A disponibilidade de crédito passa a ser componente econômico central nas negociações com fornecedores, pois o crédito condicionado à extinção do débito antecedente afeta custo efetivo, capital de giro e formação de preço.
Benefícios fiscais históricos de ICMS (reduções de base, diferimentos, créditos presumidos) e instrumentos estaduais de desenvolvimento serão impactados; o artigo 156‑A, §1º, X, da CF impede concessão de incentivos ao IBS, salvo exceções constitucionais.

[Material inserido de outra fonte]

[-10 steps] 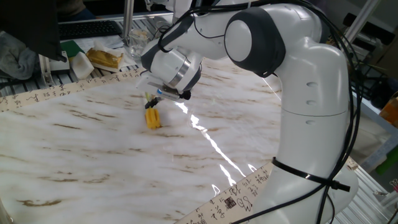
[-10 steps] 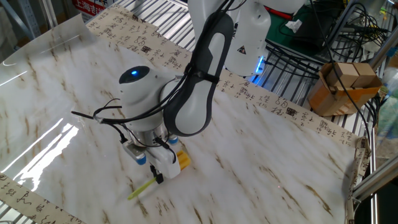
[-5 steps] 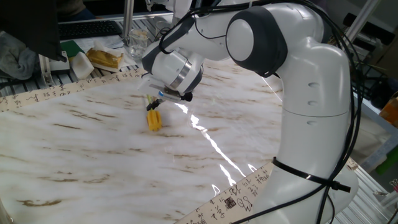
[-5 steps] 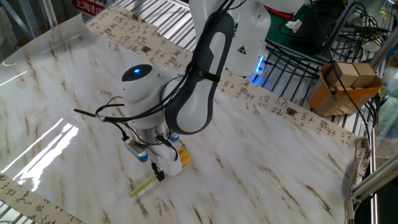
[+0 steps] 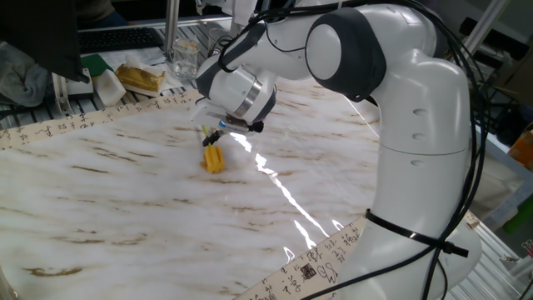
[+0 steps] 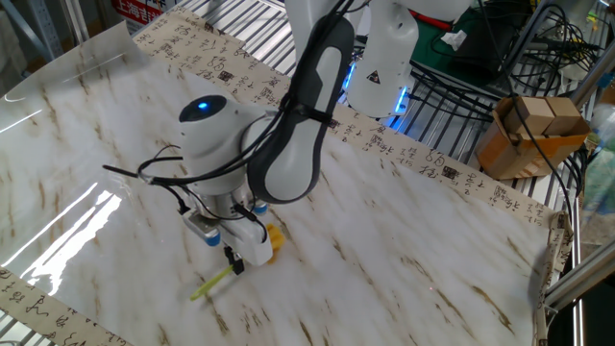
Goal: Clean the tabletop with a sponge
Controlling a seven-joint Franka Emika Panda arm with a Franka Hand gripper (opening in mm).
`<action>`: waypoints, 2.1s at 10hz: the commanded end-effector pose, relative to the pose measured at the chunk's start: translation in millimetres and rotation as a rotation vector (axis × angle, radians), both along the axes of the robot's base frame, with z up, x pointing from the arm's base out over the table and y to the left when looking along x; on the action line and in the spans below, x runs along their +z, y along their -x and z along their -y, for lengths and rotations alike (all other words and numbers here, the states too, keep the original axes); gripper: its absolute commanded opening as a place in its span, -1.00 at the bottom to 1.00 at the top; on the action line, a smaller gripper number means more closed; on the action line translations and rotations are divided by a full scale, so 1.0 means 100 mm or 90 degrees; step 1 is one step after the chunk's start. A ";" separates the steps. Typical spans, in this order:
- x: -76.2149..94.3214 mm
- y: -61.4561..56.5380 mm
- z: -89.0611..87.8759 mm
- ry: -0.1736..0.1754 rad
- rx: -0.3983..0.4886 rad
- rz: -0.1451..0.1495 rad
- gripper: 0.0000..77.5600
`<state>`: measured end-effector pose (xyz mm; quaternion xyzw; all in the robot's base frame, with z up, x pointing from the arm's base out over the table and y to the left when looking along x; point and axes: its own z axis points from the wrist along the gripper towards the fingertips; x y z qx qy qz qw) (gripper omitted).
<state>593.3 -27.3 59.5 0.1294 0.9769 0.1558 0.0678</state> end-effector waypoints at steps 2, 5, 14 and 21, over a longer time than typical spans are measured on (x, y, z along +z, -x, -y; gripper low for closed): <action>0.04 0.00 0.05 0.023 0.011 0.004 -0.95; 0.05 0.02 0.06 0.048 0.016 0.004 -0.95; 0.09 0.04 0.03 0.147 0.016 -0.019 -0.95; 0.11 0.06 0.04 0.210 0.028 -0.027 -0.95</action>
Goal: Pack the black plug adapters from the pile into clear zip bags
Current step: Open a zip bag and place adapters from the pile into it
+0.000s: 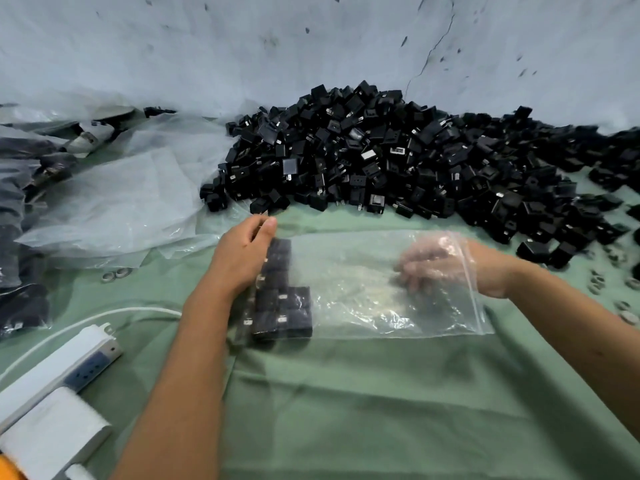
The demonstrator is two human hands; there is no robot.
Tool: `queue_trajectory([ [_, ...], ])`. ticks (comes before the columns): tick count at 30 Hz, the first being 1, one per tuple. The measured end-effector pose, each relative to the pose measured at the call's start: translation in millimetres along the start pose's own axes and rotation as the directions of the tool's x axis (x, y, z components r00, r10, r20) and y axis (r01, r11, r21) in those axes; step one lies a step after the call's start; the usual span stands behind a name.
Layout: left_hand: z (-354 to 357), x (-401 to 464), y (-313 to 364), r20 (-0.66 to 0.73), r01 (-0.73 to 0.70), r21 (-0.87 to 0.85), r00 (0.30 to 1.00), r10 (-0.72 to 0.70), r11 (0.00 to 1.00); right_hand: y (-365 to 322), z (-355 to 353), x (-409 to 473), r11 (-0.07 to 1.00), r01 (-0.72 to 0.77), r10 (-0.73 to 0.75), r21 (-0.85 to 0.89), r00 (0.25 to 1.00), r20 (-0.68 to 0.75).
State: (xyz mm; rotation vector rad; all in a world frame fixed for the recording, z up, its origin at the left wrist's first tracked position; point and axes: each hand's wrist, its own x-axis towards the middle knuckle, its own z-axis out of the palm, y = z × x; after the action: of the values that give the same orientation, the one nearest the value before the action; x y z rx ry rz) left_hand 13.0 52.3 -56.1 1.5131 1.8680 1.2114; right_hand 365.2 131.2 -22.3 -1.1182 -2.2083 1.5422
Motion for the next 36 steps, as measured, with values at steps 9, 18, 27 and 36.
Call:
queue_trajectory([
  [9, 34, 4, 49, -0.087, -0.053, 0.276, 0.993, 0.079, 0.960, 33, -37, -45, 0.789, -0.473, -0.093, -0.391, 0.538, -0.838],
  [18, 153, -42, 170, 0.119, -0.115, 0.322, 0.990, 0.080, 0.940, 47, -48, -61, 0.440, -0.619, -0.080, -0.650, 0.694, -0.715],
  [27, 197, -55, 188, 0.141, -0.053, 0.497, 0.990, -0.021, 0.866, 33, -33, -69, 0.580, -0.586, 0.034, -0.566, 0.712, -0.701],
  [36, 161, -50, 188, 0.147, -0.053, 0.367, 0.989, -0.002, 0.929, 1, -7, -67, 0.995, -0.030, -0.004, -0.097, 0.942, -0.335],
])
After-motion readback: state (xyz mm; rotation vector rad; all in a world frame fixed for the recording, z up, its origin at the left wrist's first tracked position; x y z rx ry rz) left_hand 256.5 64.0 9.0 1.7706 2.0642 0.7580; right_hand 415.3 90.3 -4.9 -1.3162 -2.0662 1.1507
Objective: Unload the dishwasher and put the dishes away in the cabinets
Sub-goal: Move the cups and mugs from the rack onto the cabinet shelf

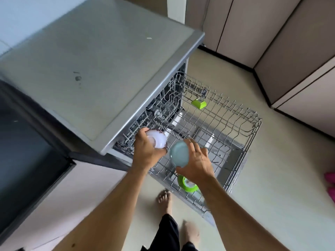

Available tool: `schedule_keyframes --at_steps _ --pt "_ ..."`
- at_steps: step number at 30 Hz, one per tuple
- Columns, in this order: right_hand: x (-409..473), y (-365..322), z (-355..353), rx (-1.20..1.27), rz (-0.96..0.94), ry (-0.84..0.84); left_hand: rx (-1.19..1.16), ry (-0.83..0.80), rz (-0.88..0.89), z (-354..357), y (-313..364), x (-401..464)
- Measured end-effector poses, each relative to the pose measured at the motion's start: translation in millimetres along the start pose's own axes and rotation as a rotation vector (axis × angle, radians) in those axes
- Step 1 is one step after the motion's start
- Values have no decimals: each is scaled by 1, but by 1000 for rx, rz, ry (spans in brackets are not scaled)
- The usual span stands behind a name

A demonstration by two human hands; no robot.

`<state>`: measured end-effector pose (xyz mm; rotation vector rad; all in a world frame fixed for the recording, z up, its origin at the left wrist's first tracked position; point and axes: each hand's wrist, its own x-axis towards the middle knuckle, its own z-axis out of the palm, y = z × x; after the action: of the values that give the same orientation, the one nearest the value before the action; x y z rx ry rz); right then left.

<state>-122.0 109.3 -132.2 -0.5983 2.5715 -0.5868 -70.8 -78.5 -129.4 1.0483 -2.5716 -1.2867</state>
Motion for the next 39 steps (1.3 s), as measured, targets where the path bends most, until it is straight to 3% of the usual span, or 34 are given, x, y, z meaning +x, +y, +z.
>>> schedule_keyframes --at_steps 11,23,39 --pt "-45 -55 -88 58 -30 136 -75 259 56 -63 51 -85" --pt "-92 -146 -150 74 -258 319 -215 641 50 -163 90 -158" --pt "-142 -345 -177 215 -642 399 -213 1019 140 -350 86 -223"
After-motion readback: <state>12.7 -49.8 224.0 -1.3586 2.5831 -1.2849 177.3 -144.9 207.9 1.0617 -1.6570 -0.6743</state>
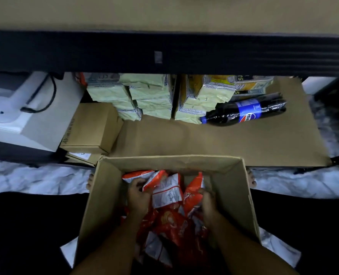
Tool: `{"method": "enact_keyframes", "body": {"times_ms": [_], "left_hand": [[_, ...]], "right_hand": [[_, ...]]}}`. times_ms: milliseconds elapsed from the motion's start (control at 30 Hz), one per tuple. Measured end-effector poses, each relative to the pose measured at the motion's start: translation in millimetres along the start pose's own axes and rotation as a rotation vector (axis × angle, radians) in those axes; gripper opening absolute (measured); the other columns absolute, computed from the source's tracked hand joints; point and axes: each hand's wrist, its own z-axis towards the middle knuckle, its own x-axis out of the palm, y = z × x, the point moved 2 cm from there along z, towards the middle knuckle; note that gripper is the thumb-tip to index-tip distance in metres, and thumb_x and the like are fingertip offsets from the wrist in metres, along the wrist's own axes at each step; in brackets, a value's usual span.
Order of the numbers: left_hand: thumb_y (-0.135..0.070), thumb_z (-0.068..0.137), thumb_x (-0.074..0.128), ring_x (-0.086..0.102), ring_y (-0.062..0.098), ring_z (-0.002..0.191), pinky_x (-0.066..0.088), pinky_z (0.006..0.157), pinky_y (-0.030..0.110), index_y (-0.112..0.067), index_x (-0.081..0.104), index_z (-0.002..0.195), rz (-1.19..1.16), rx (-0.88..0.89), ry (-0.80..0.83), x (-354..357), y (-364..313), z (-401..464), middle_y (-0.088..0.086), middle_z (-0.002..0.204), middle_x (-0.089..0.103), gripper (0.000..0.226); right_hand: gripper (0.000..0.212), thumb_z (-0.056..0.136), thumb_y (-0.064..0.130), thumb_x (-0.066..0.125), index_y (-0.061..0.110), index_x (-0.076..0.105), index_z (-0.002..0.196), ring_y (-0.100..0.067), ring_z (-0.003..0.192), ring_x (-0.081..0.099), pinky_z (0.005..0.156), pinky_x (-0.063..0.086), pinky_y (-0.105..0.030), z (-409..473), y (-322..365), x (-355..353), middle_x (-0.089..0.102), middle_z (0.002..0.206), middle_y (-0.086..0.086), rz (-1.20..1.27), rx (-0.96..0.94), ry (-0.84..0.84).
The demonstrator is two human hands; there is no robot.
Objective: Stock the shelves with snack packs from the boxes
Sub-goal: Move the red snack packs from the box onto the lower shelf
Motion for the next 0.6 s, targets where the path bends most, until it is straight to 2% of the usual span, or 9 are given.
{"method": "enact_keyframes", "body": {"times_ms": [33,100,167,267,333,400,467,533,600], "left_hand": [[0.004,0.073,0.077,0.06,0.016,0.07,0.05,0.066,0.021,-0.002,0.063,0.084,-0.029,-0.006,-0.023,-5,-4,-2,0.007,0.076,0.067,0.018],[0.013,0.073,0.071,0.058,0.018,0.069,0.049,0.06,0.015,-0.002,0.065,0.08,-0.088,-0.011,-0.016,-12,-9,-5,0.006,0.071,0.065,0.017],[0.011,0.075,0.071,0.062,0.021,0.072,0.053,0.066,0.025,-0.004,0.07,0.081,-0.147,-0.053,0.014,-16,-14,-13,0.009,0.076,0.07,0.016],[-0.003,0.078,0.075,0.065,0.021,0.073,0.055,0.074,0.039,-0.013,0.073,0.077,-0.171,-0.152,0.081,-21,-15,-20,0.005,0.076,0.073,0.011],[-0.01,0.077,0.078,0.065,0.021,0.078,0.054,0.079,0.042,-0.01,0.074,0.079,-0.117,-0.173,0.106,-27,-21,-22,0.01,0.081,0.073,0.005],[-0.02,0.074,0.081,0.066,0.022,0.083,0.055,0.083,0.044,-0.005,0.073,0.084,0.009,-0.136,0.144,-37,-25,-24,0.015,0.087,0.072,0.02],[-0.022,0.068,0.085,0.067,0.024,0.088,0.055,0.087,0.047,-0.005,0.071,0.092,0.059,-0.131,0.24,-45,-17,-25,0.012,0.093,0.072,0.033],[-0.021,0.052,0.092,0.07,0.032,0.091,0.056,0.084,0.054,-0.007,0.068,0.106,0.056,-0.208,0.31,-52,-4,-26,0.013,0.098,0.073,0.061],[-0.001,0.053,0.088,0.07,0.034,0.088,0.058,0.078,0.05,-0.007,0.062,0.111,0.1,-0.216,0.321,-61,-17,-39,0.017,0.098,0.072,0.064]], "right_hand": [[0.031,0.095,0.029,0.049,0.016,0.054,0.122,-0.026,0.083,0.061,0.072,0.05,-0.034,-11,5,2,0.059,0.119,-0.01,0.071,0.078,0.087],[0.036,0.102,0.032,0.036,0.011,0.053,0.125,-0.026,0.094,0.06,0.078,0.05,-0.036,-21,6,0,0.056,0.123,-0.009,0.138,0.164,0.164],[0.045,0.096,0.041,0.039,0.009,0.059,0.121,-0.029,0.099,0.06,0.079,0.049,-0.037,-29,8,-4,0.063,0.118,-0.012,0.191,0.221,0.194],[0.03,0.09,0.031,0.042,0.012,0.064,0.098,-0.024,0.081,0.061,0.068,0.047,-0.03,-46,23,-12,0.068,0.088,-0.007,0.249,0.224,0.212],[0.023,0.088,0.022,0.043,0.011,0.063,0.091,-0.023,0.08,0.061,0.069,0.046,-0.03,-58,27,-17,0.068,0.084,-0.007,0.218,0.219,0.229],[0.018,0.087,0.012,0.044,0.01,0.061,0.09,-0.021,0.076,0.06,0.065,0.047,-0.03,-70,25,-19,0.067,0.073,-0.007,0.109,0.21,0.252],[0.021,0.09,0.007,0.044,0.014,0.061,0.101,-0.019,0.07,0.059,0.058,0.049,-0.029,-83,19,-15,0.067,0.063,-0.004,-0.049,0.159,0.294],[0.018,0.094,0.019,0.049,0.02,0.064,0.105,-0.021,0.071,0.065,0.058,0.055,-0.032,-103,14,-10,0.072,0.073,-0.003,-0.193,0.051,0.3],[0.022,0.088,0.038,0.06,0.027,0.065,0.106,-0.026,0.08,0.071,0.066,0.06,-0.044,-116,10,-7,0.074,0.092,-0.005,-0.301,-0.062,0.292]]}}
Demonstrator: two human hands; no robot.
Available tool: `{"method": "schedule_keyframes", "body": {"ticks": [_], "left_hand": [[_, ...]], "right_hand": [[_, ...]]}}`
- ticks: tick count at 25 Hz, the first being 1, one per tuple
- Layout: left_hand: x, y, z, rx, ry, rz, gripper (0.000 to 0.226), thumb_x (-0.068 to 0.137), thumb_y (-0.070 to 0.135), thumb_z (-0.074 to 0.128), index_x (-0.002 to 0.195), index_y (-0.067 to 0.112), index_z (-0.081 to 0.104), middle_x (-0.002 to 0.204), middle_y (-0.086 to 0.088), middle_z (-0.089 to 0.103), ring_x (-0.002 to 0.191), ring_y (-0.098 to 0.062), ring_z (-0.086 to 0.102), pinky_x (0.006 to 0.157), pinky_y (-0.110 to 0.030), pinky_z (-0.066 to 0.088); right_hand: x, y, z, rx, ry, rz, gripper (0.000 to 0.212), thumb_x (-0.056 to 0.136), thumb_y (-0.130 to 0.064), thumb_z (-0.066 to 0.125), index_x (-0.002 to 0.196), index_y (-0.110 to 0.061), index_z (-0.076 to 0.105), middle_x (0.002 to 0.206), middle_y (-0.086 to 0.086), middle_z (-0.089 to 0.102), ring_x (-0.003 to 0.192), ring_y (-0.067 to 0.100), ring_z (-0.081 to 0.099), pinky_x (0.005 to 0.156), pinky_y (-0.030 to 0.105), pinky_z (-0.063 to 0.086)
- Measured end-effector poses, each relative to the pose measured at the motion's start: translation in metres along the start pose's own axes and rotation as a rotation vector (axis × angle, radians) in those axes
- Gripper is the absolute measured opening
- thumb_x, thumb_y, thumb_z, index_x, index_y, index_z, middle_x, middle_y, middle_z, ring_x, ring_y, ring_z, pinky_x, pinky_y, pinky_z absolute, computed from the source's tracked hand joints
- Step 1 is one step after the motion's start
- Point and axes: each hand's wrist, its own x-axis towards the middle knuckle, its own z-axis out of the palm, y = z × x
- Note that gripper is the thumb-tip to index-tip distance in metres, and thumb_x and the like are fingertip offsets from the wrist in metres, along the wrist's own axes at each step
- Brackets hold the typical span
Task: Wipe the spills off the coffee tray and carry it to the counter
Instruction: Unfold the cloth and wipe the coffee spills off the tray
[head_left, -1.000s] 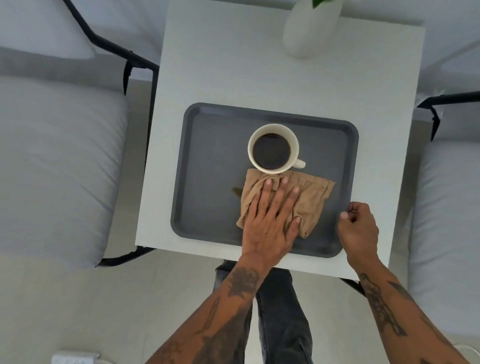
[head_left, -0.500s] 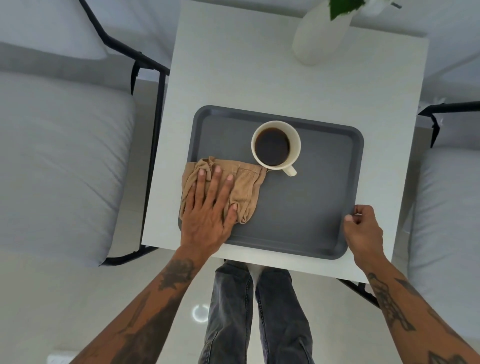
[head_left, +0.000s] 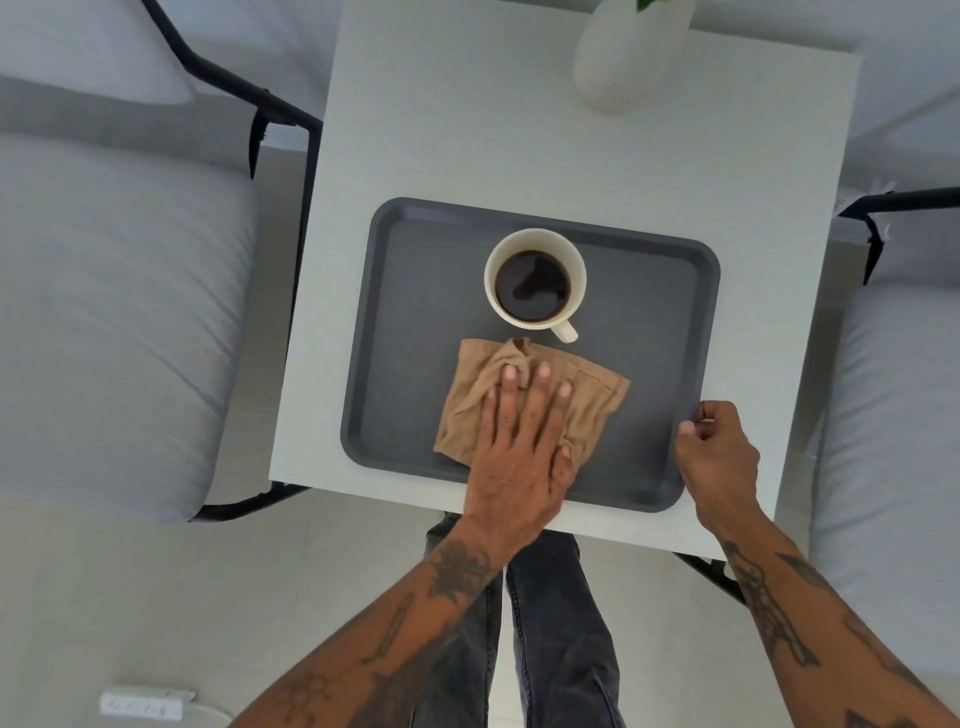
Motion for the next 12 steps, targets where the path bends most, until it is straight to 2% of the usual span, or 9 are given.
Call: {"method": "schedule_keyframes", "body": {"ticks": [4, 8, 10, 12], "left_hand": [[-0.006, 0.013, 0.001, 0.010, -0.054, 0.041, 0.059, 0.101, 0.031, 0.036, 0.156, 0.014, 0.021, 0.165, -0.011, 0.012, 0.152, -0.037, 0.002, 0.120, -0.054, 0.015], [-0.029, -0.026, -0.010, 0.078, -0.103, 0.167, 0.058, 0.103, 0.034, 0.035, 0.157, 0.018, 0.019, 0.166, -0.006, 0.012, 0.153, -0.030, 0.004, 0.122, -0.049, 0.017], [-0.040, -0.046, -0.016, 0.102, -0.126, 0.159, 0.058, 0.103, 0.036, 0.032, 0.157, 0.020, 0.017, 0.166, -0.005, 0.011, 0.153, -0.029, 0.004, 0.121, -0.049, 0.019], [-0.050, -0.065, -0.023, 0.126, -0.134, 0.097, 0.059, 0.103, 0.038, 0.028, 0.157, 0.020, 0.017, 0.166, -0.006, 0.010, 0.153, -0.030, 0.004, 0.119, -0.052, 0.021]], "right_hand": [[0.003, 0.002, -0.002, -0.013, -0.017, 0.008, 0.023, 0.097, -0.012, 0.051, 0.120, -0.009, 0.051, 0.100, 0.008, 0.058, 0.090, 0.029, 0.056, 0.087, 0.046, 0.052], [0.002, 0.001, -0.004, 0.017, -0.025, 0.016, 0.022, 0.096, -0.010, 0.050, 0.118, -0.008, 0.051, 0.101, 0.011, 0.059, 0.090, 0.029, 0.056, 0.082, 0.043, 0.050], [0.000, 0.000, -0.005, 0.029, -0.027, 0.022, 0.021, 0.096, -0.009, 0.049, 0.117, -0.008, 0.052, 0.101, 0.011, 0.060, 0.089, 0.029, 0.055, 0.077, 0.038, 0.047], [0.000, 0.000, -0.006, 0.034, -0.034, 0.024, 0.019, 0.095, -0.009, 0.048, 0.114, -0.009, 0.052, 0.101, 0.012, 0.061, 0.089, 0.030, 0.055, 0.078, 0.039, 0.047]]}}
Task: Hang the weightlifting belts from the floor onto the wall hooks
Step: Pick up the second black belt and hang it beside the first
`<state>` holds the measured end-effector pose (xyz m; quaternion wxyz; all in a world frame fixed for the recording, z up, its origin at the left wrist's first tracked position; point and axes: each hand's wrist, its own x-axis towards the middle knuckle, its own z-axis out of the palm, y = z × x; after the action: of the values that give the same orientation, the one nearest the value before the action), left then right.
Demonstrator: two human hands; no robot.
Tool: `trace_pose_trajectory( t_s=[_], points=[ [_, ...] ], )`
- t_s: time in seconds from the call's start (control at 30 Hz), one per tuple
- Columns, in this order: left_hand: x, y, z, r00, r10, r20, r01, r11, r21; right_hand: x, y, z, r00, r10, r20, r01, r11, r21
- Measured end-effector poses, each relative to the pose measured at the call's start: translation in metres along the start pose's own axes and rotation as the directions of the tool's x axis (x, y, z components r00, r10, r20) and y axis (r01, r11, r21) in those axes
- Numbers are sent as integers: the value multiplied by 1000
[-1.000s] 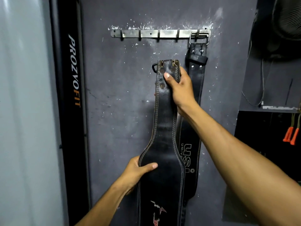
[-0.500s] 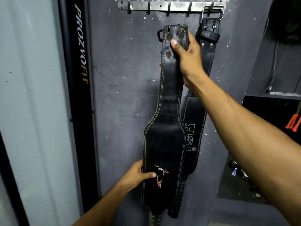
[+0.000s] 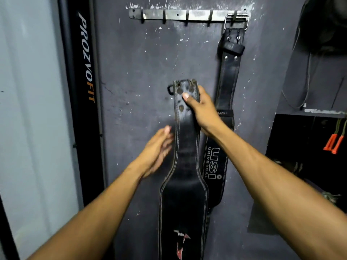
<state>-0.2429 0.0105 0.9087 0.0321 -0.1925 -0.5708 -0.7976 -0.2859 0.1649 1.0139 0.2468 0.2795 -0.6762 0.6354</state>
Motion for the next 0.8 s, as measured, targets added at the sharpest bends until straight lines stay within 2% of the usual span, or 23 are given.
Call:
trace_pose_trajectory(
  t_s=[0.1,0.17,0.23,0.33,0.4,0.5,0.6,0.67,0.8],
  points=[
    [30,52,26,991,112,-76,-118,989,-84,-16,13,8,998,5,66,4,992,-126],
    [44,72,37,980,107,-166,-134,978,-159,-29,21,12,993,34,111,-10,979,-202],
    [53,78,43,962,104,-253,-143,980,-141,-43,30,13,992,33,124,-1,968,-252],
    [55,70,50,956,161,-244,-186,979,-84,-67,46,7,997,67,35,-63,993,-100],
    [55,65,52,951,201,-235,-224,971,-79,-92,63,0,990,128,66,-131,990,52],
    [60,63,51,944,247,-219,-270,959,-82,-132,92,-2,975,161,156,-165,986,14],
    [60,63,56,938,285,-197,-298,954,-38,-143,104,-1,984,147,100,-155,985,76],
    [61,66,58,932,306,-193,-316,948,-23,-151,110,-5,976,187,113,-199,974,110],
    [65,83,59,919,344,-193,-355,935,-24,-198,147,-9,915,339,220,-330,941,-76]
  ],
)
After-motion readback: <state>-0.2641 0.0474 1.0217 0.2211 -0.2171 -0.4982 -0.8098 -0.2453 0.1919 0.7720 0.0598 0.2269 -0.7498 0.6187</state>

Projetos do regime automotivo (L. 9.440/1997 e L. 9.826/1999) poderão usar crédito presumido de CBS até 31 de dezembro de 2032, com regras da Lei Complementar nº 214/2025; o incentivo será restrito à produção de veículos com motor elétrico capaz de tracioná‑los exclusivamente com energia elétrica, admitida associação com motor a biocombustíveis.
O regime alcança projetos aprovados até 31 de dezembro de 2024 que, em 20 de dezembro de 2023, já estavam habilitados, e novos projetos aprovados até 31 de dezembro de 2025 destinados à ampliação ou retomada da produção em plantas vinculadas a projetos habilitados.
Para estender benefícios à produção de veículos com motor de combustão que use biocombustíveis é necessário cumprir requisitos da legislação complementar, entre eles início da produção de veículos eletrificados até janeiro de 2028 e compromissos sobre investimentos, volume de produção, processo produtivo básico e manutenção da atividade.
A Lei Complementar nº 214/2025 preservou tratamento favorecido para a Zona Franca de Manaus por mecanismos próprios (suspensão, redução a zero e créditos presumidos de IBS e CBS), com efeitos para a cadeia automotiva instalada na região.
Há também indefinição sobre como os estados usarão o Fundo Nacional de Desenvolvimento Regional (FNDR), que pode ser mecanismo relevante para incentivar montadoras e fornecedores.
Empresas precisarão focar em compliance tributário para apurar créditos a recuperar via Fundo de Compensação de Benefícios Fiscais (FCBF) por perda econômica de benefícios do ICMS em contratos vigentes.